All vaccines are boostered at 12-15 months of age. Distemper, hepatitis, parainfluenza, and parvovirus vaccines are then boostered every third year. Rabies vaccine is boostered every two to three years. Lyme vaccine is boostered yearly. Heartworm blood testing is performed yearly. Bordetella and Leptospira vaccines are boostered every 6-12 months depending on the exposure risk of the patient. All dogs should also have a fecal examination yearly.

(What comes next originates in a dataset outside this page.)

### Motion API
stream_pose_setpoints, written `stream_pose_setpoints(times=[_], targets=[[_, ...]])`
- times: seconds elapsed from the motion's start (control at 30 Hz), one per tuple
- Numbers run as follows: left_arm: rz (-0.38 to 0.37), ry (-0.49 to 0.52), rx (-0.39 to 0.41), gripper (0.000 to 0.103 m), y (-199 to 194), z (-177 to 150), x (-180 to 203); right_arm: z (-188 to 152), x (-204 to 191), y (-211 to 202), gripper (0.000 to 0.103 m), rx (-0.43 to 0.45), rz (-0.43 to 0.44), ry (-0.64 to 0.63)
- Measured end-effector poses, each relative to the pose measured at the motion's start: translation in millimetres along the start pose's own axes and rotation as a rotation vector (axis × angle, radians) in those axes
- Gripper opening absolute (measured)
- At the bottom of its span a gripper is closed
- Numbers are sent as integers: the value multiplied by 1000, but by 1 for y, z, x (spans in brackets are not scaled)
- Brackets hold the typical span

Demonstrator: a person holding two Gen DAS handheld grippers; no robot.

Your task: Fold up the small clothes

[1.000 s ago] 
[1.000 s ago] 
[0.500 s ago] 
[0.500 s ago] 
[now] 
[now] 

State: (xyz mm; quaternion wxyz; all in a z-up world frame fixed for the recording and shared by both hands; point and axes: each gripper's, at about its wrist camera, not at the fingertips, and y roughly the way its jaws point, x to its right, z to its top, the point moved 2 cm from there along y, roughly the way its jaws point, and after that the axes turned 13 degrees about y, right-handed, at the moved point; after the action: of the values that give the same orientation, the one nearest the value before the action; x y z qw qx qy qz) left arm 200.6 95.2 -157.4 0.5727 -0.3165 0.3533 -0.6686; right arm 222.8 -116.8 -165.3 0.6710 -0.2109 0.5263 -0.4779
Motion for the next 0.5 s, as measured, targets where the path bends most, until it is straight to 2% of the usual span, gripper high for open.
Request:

These recommendations are general guidelines. Your veterinarian will make the final determination of the protocols that are appropriate for your pet.

Senior Wellness

When your dog or cat reaches eight years of age (giant breeds five years of age) your pet is entering the “senior years” of his/her life. While the aging process is not a disease in and of itself, the physiological changes that accompany aging may predispose a pet to one or more disease processes. Older animals are more likely to develop multiple health problems; and because of this, twice a year health visits are highly recommended for dogs once they reach eight years of age.  

 

10 Steps Towards Senior Health

  1. Visit your veterinarian for a senior health care exam at least every six months to monitor your pet’s health.
  2. As your pet approaches senior status, we recommend basic bloodwork to serve as a baseline for measuring any future changes.
  3. Note changes in behavior or appearance and see your veterinarian. Get problems under control before they become major problems that require more extensive treatment.
  4. Switch to a high quality senior food that provides enhanced levels of key nutrients. If you have specific concerns or your pet has medical issues, nutritional counseling with a board certified nutritionist can be arranged.
  5. Ask your veterinarian to check your dog’s teeth regularly and follow any recommendations, including daily brushing.
  6. Provide moderate exercise. This will help with weight control and keeping muscles toned.
  7. Talk with your veterinarian if your dog or cat tires easily or has trouble breathing.
  8. Groom your pet at least once each week.  Check for lumps, sores, parasites or discharge from the eyes, ears and nose.
  9. Maintain a familiar routine and environment to minimize stress.
  10. If your pet has not been neutered or spayed, have your veterianrian examine the mammary glands or prostate gland.